*PROBLEM STATEMENT*. Find every line below where the string "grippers" shows up, and copy those lines.

*DATA*.
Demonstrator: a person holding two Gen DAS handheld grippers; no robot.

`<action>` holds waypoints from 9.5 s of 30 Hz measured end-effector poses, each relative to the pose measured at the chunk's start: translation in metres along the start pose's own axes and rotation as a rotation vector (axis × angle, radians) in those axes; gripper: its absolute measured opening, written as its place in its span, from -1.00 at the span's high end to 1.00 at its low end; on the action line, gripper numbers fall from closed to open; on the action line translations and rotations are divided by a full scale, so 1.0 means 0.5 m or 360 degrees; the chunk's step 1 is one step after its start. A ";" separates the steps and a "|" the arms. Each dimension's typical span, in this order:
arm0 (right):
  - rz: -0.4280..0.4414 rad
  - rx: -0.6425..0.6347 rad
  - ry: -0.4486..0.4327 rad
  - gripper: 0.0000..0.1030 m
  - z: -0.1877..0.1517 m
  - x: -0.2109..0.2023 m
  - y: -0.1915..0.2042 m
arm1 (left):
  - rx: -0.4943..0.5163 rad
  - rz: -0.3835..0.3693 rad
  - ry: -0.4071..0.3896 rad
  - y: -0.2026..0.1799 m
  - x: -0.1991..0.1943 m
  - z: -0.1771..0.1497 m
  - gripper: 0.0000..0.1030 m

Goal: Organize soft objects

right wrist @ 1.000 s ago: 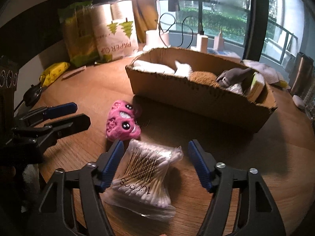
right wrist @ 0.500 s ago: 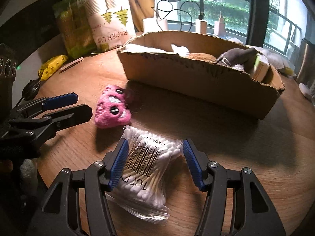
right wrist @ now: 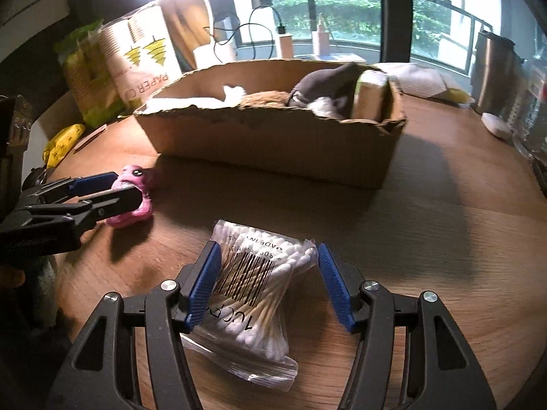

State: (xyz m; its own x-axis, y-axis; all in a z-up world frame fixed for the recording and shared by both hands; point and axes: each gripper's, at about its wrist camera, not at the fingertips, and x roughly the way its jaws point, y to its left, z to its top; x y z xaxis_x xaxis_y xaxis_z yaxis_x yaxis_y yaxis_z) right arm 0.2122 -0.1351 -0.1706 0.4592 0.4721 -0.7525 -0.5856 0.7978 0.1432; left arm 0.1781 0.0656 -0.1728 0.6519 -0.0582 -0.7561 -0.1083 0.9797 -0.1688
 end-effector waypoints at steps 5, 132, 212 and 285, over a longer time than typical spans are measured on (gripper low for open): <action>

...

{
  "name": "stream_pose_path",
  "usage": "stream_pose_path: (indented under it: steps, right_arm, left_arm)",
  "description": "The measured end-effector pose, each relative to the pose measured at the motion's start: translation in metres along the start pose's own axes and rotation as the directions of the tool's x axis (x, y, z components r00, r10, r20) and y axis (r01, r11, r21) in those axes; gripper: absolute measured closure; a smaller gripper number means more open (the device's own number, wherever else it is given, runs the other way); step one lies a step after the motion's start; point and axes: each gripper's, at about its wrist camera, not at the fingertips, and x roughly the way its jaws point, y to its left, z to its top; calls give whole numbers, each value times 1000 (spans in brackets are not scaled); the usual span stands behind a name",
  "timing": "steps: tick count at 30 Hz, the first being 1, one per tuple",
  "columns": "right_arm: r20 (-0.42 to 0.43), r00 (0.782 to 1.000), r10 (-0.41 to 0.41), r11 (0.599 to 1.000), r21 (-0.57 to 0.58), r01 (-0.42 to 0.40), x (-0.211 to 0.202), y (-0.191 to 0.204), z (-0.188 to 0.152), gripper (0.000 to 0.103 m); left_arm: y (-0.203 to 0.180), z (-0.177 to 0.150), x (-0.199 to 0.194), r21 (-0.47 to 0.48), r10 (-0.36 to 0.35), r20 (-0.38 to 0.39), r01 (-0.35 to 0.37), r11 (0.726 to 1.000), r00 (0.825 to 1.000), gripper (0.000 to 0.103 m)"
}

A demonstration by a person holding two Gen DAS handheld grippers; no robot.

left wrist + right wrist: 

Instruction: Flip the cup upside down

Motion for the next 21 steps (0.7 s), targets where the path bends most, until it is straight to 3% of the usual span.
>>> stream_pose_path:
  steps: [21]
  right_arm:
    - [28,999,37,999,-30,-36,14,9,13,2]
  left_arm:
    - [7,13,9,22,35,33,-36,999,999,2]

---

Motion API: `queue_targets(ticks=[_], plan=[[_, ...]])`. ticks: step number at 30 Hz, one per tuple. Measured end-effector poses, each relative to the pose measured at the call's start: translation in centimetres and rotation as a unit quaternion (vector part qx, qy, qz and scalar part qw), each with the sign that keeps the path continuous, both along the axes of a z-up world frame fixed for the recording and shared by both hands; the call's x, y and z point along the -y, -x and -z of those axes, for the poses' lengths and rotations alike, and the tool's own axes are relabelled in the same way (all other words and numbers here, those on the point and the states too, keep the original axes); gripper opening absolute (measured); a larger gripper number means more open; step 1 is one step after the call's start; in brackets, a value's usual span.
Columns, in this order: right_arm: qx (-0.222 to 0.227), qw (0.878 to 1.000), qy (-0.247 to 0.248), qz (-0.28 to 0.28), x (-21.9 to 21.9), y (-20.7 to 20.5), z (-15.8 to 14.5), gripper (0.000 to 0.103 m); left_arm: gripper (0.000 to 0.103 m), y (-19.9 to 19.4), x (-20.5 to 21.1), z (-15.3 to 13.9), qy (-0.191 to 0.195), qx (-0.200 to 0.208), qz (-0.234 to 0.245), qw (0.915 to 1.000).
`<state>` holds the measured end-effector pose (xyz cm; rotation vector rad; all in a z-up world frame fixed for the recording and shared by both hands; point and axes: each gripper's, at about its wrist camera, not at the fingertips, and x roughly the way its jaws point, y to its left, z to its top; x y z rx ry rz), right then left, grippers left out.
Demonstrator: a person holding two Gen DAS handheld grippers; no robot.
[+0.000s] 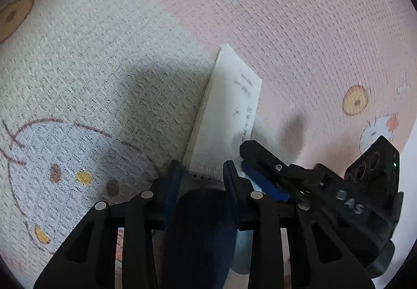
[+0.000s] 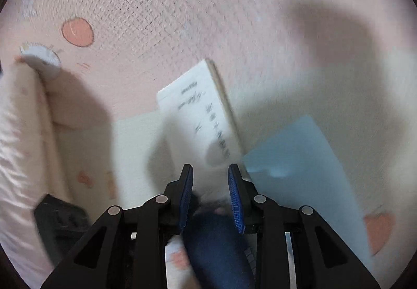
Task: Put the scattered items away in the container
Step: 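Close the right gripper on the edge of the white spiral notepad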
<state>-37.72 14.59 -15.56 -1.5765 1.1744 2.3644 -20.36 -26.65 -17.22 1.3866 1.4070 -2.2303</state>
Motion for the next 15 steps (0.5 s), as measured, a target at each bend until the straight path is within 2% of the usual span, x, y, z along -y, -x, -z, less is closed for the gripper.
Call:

*TASK OUTPUT*.
Demonstrator: a person holding two Gen DAS handheld grippers; no robot.
A demonstration by a person holding two Gen DAS handheld grippers; no robot.
`<state>` holds the measured end-effector pose (xyz cm; rotation vector rad; all in a z-up world frame fixed for the recording and shared by both hands; point and axes: each gripper's, at about its wrist camera, not at the fingertips, and x roughly the way its jaws point, y to its left, z to its top; x y z rx ry rz), right then left, grippers left out.
Demonstrator: a person holding two Gen DAS handheld grippers; no robot.

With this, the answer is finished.